Step 1: Calculate daily watt-hours
For each appliance: watts × hours used per day = daily Wh. Sum them all up.
| Load | Watts | Hours/day | Daily Wh |
|---|---|---|---|
| 12V compressor fridge | 45 (avg) | 24 | 1,080 |
| LED lights (combined) | 25 | 4 | 100 |
| Laptop | 60 | 6 | 360 |
| Starlink dish | 65 (avg) | 8 | 520 |
| Maxxair fan | 45 | 6 | 270 |
| Phone charging | 18 | 2 | 36 |
| Inverter standby | 15 | 24 | 360 |
| Total | 2,726 Wh/day |
That's a typical van/RV daily load — about 2.7 kWh. A small cabin doubles it (microwave + bigger lights + heating fan). A tiny home with full appliances triples it.
Step 2: Size the battery bank
Formula: Battery capacity (Wh) = Daily Wh × Autonomy days ÷ Depth of Discharge (DoD)
Autonomy days = how many cloudy days you want to survive without solar. 2 days is typical for sunny climates; 3-4 for variable PNW/midwest; 5+ if you want zero-anxiety winter cabin life.
Depth of Discharge by chemistry:
- · LFP (LiFePO4): 0.80 (use 80% of rated capacity safely)
- · AGM: 0.50 (use 50% to preserve cycle life)
- · Flooded lead-acid: 0.50 (same, also requires venting)
- · NMC: 0.85-0.90 (but safety considerations limit DIY use)
Example: 2,726 Wh/day × 2 days ÷ 0.8 DoD = 6,815 Wh battery bank (typical 12V × 568 Ah or 24V × 285 Ah or 48V × 142 Ah).
Same load with AGM: 2,726 × 2 ÷ 0.5 = 10,904 Wh — over 60% more capacity needed and roughly 3x the weight. This is why LFP has taken over the DIY market.
Step 3: Size the solar array
Formula: Array watts = Daily Wh ÷ Peak Sun Hours × 1.3 (margin)
Peak sun hours by region:
- · Arizona, New Mexico: 6.0-6.5
- · California, Texas, Florida: 5.2-5.5
- · Colorado, Nevada, Utah: 5.0-5.5
- · Pacific NW (west): 3.5-4.0
- · Northeast (NY, MA, VT): 4.0-4.5
- · Midwest, Mid-Atlantic: 4.5-5.0
Example with same 2,726 Wh load in Colorado (5.3 sun hours): 2,726 ÷ 5.3 × 1.3 =669 watts of panels. Typically rounded up to 700-800W in practice (3x 300W panels or 4x 200W panels).

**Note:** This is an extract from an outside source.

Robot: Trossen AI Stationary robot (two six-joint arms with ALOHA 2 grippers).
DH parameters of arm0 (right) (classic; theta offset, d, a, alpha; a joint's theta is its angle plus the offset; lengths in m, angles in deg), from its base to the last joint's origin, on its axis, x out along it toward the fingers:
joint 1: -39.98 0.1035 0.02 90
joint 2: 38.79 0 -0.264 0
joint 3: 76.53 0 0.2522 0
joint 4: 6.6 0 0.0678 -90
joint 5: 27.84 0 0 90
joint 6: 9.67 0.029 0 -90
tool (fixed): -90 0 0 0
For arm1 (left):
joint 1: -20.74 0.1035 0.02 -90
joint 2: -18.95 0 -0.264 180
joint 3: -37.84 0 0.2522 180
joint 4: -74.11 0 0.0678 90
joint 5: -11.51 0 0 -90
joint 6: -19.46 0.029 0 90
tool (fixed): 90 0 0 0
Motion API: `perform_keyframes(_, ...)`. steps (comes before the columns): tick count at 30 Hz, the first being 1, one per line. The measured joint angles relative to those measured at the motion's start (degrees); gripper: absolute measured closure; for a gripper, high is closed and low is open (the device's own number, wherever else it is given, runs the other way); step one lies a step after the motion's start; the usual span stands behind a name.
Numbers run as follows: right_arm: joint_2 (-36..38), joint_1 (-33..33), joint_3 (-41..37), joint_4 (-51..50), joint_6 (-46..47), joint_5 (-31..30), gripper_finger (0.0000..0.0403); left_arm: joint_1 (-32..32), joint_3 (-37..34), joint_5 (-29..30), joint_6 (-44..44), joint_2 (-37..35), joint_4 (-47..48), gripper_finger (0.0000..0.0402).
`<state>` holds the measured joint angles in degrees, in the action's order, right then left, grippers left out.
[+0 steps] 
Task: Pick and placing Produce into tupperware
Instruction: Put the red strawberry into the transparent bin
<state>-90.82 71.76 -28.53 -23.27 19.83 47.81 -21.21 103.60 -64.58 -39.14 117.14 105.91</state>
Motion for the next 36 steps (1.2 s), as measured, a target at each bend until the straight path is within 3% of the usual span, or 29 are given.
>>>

The 1.3 margin handles dust, panel aging, soft cloudy stretches, and the fact that "peak sun hours" is an average — December produces half what June does. For winter-heavy use cases, increase the margin to 1.5-1.8.
Step 4: Match the charge controller
Two things to size: the controller must handle the array's voltage (including cold-weather Voc derating per NEC 690.7) and produce enough current at battery voltage to actually charge the bank.

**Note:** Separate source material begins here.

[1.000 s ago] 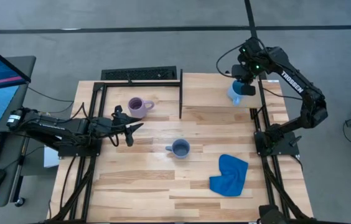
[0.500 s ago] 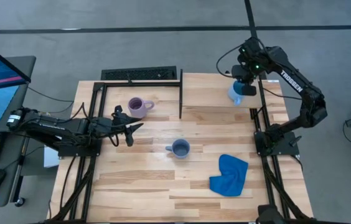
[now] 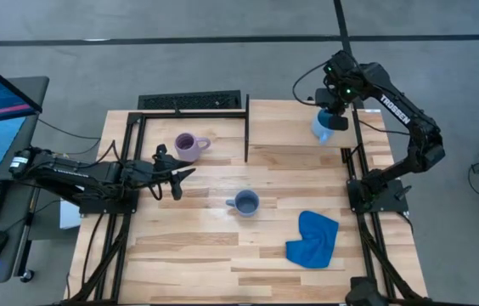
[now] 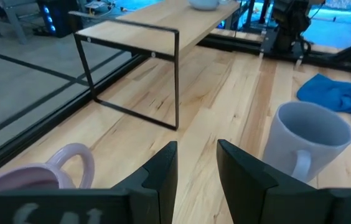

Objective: Stack small to large cups/mugs on shelf
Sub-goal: Put the light blue mug on the shelf

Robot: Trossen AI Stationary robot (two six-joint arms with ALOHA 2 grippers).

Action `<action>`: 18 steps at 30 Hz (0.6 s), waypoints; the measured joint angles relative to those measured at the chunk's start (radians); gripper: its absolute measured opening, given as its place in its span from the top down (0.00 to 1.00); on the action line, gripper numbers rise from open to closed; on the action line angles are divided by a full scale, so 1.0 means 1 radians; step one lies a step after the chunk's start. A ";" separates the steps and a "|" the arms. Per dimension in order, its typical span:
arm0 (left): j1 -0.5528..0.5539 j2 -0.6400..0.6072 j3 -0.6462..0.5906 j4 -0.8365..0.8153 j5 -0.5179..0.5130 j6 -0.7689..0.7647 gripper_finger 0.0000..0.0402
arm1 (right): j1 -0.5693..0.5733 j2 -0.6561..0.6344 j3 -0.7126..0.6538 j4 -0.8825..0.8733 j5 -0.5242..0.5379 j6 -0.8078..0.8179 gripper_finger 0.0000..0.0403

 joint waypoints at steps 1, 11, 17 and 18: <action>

For our 800W array on a 24V battery: 800W ÷ 24V = 33A controller minimum. In practice, size up to 40A for headroom. For 48V battery: 800W ÷ 48V = 17A — go with a 30A controller for headroom and future expansion.

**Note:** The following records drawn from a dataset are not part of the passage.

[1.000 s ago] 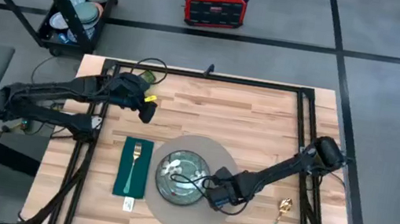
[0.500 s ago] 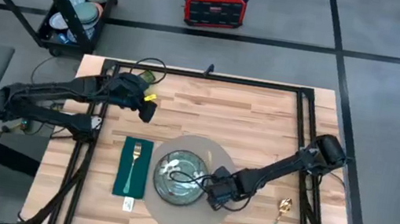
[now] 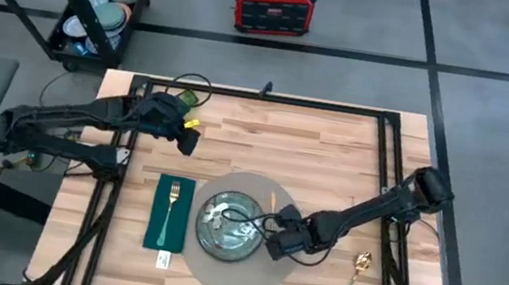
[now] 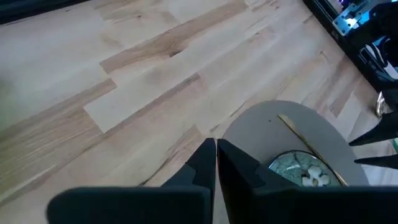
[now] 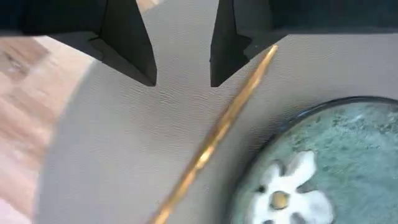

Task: Set table place
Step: Put the green spoon on the gray tablemat to the right of the gold table knife

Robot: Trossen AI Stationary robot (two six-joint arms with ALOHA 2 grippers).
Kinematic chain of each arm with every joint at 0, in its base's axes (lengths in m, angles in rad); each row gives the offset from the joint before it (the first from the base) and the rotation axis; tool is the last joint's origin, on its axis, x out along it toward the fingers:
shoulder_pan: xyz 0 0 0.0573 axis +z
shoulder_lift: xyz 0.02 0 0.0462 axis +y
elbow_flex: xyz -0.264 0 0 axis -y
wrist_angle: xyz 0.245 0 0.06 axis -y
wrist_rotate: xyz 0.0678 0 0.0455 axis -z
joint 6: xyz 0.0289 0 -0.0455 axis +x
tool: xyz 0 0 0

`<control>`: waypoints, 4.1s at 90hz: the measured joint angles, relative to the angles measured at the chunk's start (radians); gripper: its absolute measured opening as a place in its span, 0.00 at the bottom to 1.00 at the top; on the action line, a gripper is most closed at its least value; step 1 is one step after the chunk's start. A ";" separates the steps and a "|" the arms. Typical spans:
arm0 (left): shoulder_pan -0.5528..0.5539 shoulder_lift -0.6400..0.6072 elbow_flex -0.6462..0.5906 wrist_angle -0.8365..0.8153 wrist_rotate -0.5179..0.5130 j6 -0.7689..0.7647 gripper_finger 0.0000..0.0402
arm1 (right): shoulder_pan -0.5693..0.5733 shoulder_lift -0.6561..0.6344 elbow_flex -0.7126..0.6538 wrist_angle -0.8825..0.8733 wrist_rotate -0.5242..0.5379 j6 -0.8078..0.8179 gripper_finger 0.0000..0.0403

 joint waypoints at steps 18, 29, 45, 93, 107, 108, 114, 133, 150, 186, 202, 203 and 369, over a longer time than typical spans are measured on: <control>0.000 0.000 0.000 -0.002 0.000 0.004 0.00 | 0.070 -0.040 0.000 -0.247 -0.055 0.401 0.30; 0.000 0.000 0.000 -0.002 -0.001 0.042 0.00 | 0.189 -0.061 0.000 -0.275 -0.076 0.715 0.30; 0.000 0.000 0.000 -0.001 0.001 0.081 0.00 | 0.297 -0.032 0.009 -0.267 -0.303 0.856 0.30; 0.000 0.000 0.000 -0.004 0.108 0.102 0.00 | 0.323 0.027 0.032 -0.459 -0.571 0.924 0.29; 0.000 0.000 0.000 -0.005 0.114 0.103 0.00 | 0.310 0.028 -0.050 -0.300 -0.597 0.929 0.29; 0.000 0.000 0.000 -0.006 0.114 0.103 0.00 | 0.309 0.029 -0.056 -0.290 -0.603 0.929 0.29; 0.000 0.000 0.000 -0.012 0.114 0.103 0.00 | 0.308 0.045 -0.068 -0.276 -0.617 0.933 0.27; 0.000 0.000 0.000 -0.011 0.114 0.104 0.00 | 0.334 0.044 -0.017 -0.365 -0.614 0.931 0.10; 0.000 0.000 0.000 -0.009 0.113 0.138 0.00 | 0.380 0.042 -0.001 -0.454 -0.644 0.927 0.01; 0.000 0.000 0.000 -0.010 0.112 0.079 0.00 | 0.352 0.036 -0.243 -0.066 -0.662 0.922 0.00; 0.000 0.000 0.000 -0.009 0.112 0.077 0.00 | 0.266 0.033 -0.305 -0.028 -0.656 0.899 0.00; 0.000 0.000 0.000 -0.010 0.112 0.077 0.00 | 0.261 0.031 -0.308 -0.029 -0.655 0.896 0.00; -0.010 0.000 0.000 0.012 0.108 0.204 0.00 | -0.172 -0.320 -0.208 -0.341 0.126 0.362 0.13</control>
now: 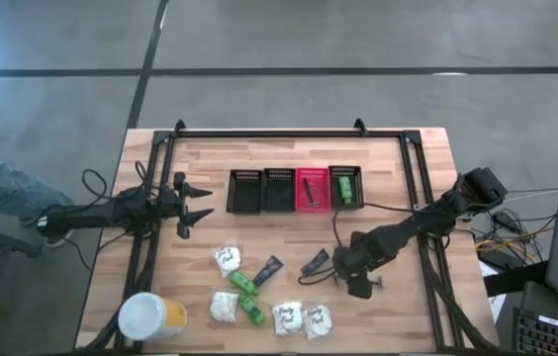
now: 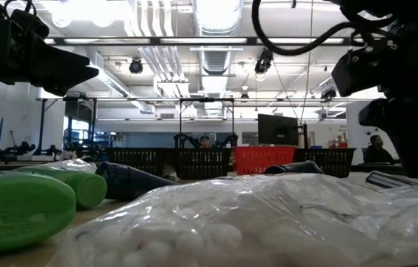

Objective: Pick & Place Travel size toiletries
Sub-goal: Put the razor into the red bin

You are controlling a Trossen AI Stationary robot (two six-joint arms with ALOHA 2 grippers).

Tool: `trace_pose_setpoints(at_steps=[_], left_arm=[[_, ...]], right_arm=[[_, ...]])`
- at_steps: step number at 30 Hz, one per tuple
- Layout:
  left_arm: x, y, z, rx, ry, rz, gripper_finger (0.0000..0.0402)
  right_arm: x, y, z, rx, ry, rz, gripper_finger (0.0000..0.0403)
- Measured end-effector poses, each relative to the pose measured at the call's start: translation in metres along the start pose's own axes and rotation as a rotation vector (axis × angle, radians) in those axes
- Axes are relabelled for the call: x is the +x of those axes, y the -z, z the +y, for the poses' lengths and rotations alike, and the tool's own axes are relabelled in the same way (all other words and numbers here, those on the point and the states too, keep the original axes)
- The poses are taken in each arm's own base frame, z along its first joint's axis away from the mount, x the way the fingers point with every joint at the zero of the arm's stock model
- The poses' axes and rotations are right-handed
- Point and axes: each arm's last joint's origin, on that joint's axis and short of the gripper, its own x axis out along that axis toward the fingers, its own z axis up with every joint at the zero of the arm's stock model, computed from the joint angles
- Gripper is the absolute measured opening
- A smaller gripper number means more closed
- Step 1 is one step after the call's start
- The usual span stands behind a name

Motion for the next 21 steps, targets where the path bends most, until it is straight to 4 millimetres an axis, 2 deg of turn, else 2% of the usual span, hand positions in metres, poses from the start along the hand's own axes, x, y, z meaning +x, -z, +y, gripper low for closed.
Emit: trace_pose_setpoints(at_steps=[9,14,21], left_arm=[[0.000,0.000,0.000,0.000,0.000,0.001,0.0248],[0.000,0.000,0.000,0.000,0.000,0.000,0.0248],[0.000,0.000,0.000,0.000,0.000,0.000,0.0248]], right_arm=[[0.010,-0.002,-0.001,-0.382,0.052,0.002,0.0251],[0.021,-0.003,-0.002,-0.462,0.071,0.039,0.0214],[0.026,-0.003,-0.003,-0.460,0.092,0.047,0.0159]])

This is where the builder helps most. Our SolarControllerFinder builder runs the actual NEC 690.7 cold-weather Voc derating math for your specific location and panel configuration, and shows which controllers in our catalog can handle it.
Worked examples
Off-grid cabin (PNW)
Load: ~5 kWh/day. Battery: 15 kWh LFP at 48V. Panels: 2,000W (oversized for cloudy winters). Controller: 80A MPPT. Inverter: 3,500W pure sine. Backup: small propane generator for December stretches. Total: ~$10,000 in components.
Tiny home (Arizona)
Load: ~8 kWh/day (includes mini-split). Battery: 16 kWh LFP at 48V. Panels: 2,400W. Controller: 100A MPPT (Victron SmartSolar 250/100). Inverter: 6,000W split-phase. Total: ~$14,000 in components. Sun hours mean smaller array than PNW cabin despite higher daily load.